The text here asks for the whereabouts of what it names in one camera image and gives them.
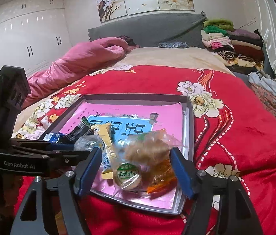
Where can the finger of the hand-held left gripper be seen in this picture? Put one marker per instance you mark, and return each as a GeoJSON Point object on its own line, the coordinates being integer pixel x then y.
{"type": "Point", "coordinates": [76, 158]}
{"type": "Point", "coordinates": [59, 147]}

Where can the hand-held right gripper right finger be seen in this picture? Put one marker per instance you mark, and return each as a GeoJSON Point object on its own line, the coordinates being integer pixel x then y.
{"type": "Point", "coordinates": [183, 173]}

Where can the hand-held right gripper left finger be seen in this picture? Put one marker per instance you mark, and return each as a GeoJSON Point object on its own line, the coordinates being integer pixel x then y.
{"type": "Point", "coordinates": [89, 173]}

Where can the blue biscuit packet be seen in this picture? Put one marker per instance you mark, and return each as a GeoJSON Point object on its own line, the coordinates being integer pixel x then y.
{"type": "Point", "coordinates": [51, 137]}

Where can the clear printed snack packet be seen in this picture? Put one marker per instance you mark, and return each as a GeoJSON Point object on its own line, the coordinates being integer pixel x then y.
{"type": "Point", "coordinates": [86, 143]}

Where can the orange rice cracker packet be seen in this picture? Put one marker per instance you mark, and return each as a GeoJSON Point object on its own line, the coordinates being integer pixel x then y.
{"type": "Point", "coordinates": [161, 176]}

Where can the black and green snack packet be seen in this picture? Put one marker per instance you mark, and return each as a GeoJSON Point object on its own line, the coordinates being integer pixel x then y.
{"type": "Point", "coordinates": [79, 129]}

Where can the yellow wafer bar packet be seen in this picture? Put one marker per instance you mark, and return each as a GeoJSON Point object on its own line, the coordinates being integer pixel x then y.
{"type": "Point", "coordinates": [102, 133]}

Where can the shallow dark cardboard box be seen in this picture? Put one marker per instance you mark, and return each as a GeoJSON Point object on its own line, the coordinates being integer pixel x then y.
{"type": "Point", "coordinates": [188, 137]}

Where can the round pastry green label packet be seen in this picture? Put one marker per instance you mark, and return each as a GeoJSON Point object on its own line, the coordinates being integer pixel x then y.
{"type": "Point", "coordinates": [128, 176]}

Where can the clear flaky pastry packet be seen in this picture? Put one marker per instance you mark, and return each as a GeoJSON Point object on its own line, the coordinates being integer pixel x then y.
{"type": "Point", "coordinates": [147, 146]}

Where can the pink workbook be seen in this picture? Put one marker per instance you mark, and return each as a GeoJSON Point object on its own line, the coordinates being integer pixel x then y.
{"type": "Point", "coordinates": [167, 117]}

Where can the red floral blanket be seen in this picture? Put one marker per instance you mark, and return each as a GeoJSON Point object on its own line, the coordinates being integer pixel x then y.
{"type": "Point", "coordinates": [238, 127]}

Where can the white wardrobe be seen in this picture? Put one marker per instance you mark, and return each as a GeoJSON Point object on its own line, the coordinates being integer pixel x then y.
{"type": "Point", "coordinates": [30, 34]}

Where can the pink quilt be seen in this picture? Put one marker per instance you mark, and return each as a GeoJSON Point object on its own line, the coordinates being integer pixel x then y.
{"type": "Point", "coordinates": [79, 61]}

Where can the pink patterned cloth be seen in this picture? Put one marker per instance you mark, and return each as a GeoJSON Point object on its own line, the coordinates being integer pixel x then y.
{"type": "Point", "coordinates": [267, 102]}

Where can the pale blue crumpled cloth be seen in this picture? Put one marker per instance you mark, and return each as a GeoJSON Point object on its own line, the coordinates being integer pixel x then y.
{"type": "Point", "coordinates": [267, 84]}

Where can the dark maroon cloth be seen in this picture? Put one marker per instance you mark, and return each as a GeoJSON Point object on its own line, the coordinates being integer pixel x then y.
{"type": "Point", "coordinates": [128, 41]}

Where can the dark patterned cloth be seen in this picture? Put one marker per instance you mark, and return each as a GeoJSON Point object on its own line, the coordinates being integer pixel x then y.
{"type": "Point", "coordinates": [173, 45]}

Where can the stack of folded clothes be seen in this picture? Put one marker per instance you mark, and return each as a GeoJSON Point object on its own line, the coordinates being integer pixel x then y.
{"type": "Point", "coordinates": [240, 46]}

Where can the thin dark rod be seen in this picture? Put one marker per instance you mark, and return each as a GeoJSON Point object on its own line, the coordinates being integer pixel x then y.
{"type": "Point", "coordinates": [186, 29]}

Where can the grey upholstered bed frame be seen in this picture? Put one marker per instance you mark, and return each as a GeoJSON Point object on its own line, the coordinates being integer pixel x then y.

What this task involves
All of the material shown above needs to be duplicated exactly. Omit every picture.

Exercise output
The text here asks for the whereabouts of what it names in one camera image and gives them.
Where can the finger of the hand-held left gripper be seen in this picture? Put one marker per instance you mark, and return each as a GeoJSON Point object on its own line, the coordinates being integer pixel x then y.
{"type": "Point", "coordinates": [76, 158]}
{"type": "Point", "coordinates": [59, 147]}

Where can the hand-held right gripper right finger be seen in this picture? Put one marker per instance you mark, and return each as a GeoJSON Point object on its own line, the coordinates being integer pixel x then y.
{"type": "Point", "coordinates": [183, 173]}

Where can the hand-held right gripper left finger be seen in this picture? Put one marker per instance you mark, and return each as a GeoJSON Point object on its own line, the coordinates being integer pixel x then y.
{"type": "Point", "coordinates": [89, 173]}

Where can the blue biscuit packet be seen in this picture? Put one marker per instance you mark, and return each as a GeoJSON Point object on its own line, the coordinates being integer pixel x then y.
{"type": "Point", "coordinates": [51, 137]}

Where can the clear printed snack packet be seen in this picture? Put one marker per instance you mark, and return each as a GeoJSON Point object on its own line, the coordinates being integer pixel x then y.
{"type": "Point", "coordinates": [86, 143]}

Where can the orange rice cracker packet be seen in this picture? Put one marker per instance you mark, and return each as a GeoJSON Point object on its own line, the coordinates being integer pixel x then y.
{"type": "Point", "coordinates": [161, 176]}

Where can the black and green snack packet be seen in this picture? Put one marker per instance you mark, and return each as a GeoJSON Point object on its own line, the coordinates being integer pixel x then y.
{"type": "Point", "coordinates": [79, 129]}

Where can the yellow wafer bar packet be seen in this picture? Put one marker per instance you mark, and return each as a GeoJSON Point object on its own line, the coordinates being integer pixel x then y.
{"type": "Point", "coordinates": [102, 133]}

Where can the shallow dark cardboard box be seen in this picture? Put one marker per instance you mark, and return each as a GeoJSON Point object on its own line, the coordinates being integer pixel x then y.
{"type": "Point", "coordinates": [188, 137]}

Where can the round pastry green label packet be seen in this picture? Put one marker per instance you mark, and return each as a GeoJSON Point object on its own line, the coordinates being integer pixel x then y.
{"type": "Point", "coordinates": [128, 176]}

Where can the clear flaky pastry packet be seen in this picture? Put one marker per instance you mark, and return each as a GeoJSON Point object on its own line, the coordinates being integer pixel x then y.
{"type": "Point", "coordinates": [147, 146]}

Where can the pink workbook be seen in this picture? Put one marker per instance you mark, and return each as a GeoJSON Point object on its own line, the coordinates being integer pixel x then y.
{"type": "Point", "coordinates": [167, 117]}

Where can the red floral blanket be seen in this picture? Put one marker per instance you mark, and return each as a GeoJSON Point object on its own line, the coordinates being integer pixel x then y.
{"type": "Point", "coordinates": [238, 127]}

Where can the white wardrobe be seen in this picture? Put one marker per instance you mark, and return each as a GeoJSON Point object on its own line, the coordinates being integer pixel x then y.
{"type": "Point", "coordinates": [30, 34]}

Where can the pink quilt be seen in this picture? Put one marker per instance you mark, and return each as a GeoJSON Point object on its own line, the coordinates being integer pixel x then y.
{"type": "Point", "coordinates": [79, 61]}

Where can the pink patterned cloth be seen in this picture? Put one marker per instance you mark, and return each as a GeoJSON Point object on its own line, the coordinates being integer pixel x then y.
{"type": "Point", "coordinates": [267, 102]}

Where can the pale blue crumpled cloth be seen in this picture? Put one marker per instance you mark, and return each as a GeoJSON Point object on its own line, the coordinates being integer pixel x then y.
{"type": "Point", "coordinates": [267, 84]}

Where can the dark maroon cloth be seen in this picture? Put one marker per instance you mark, and return each as a GeoJSON Point object on its own line, the coordinates being integer pixel x then y.
{"type": "Point", "coordinates": [128, 41]}

Where can the dark patterned cloth be seen in this picture? Put one marker per instance you mark, and return each as a GeoJSON Point object on its own line, the coordinates being integer pixel x then y.
{"type": "Point", "coordinates": [173, 45]}

Where can the stack of folded clothes be seen in this picture? Put one marker per instance you mark, and return each as a GeoJSON Point object on its own line, the coordinates being integer pixel x then y.
{"type": "Point", "coordinates": [240, 46]}

Where can the thin dark rod be seen in this picture? Put one marker per instance you mark, and return each as a GeoJSON Point object on its own line, the coordinates being integer pixel x then y.
{"type": "Point", "coordinates": [186, 29]}

Where can the grey upholstered bed frame be seen in this picture? Put one marker per instance you mark, and return each as a GeoJSON Point object on its own line, the coordinates being integer pixel x then y.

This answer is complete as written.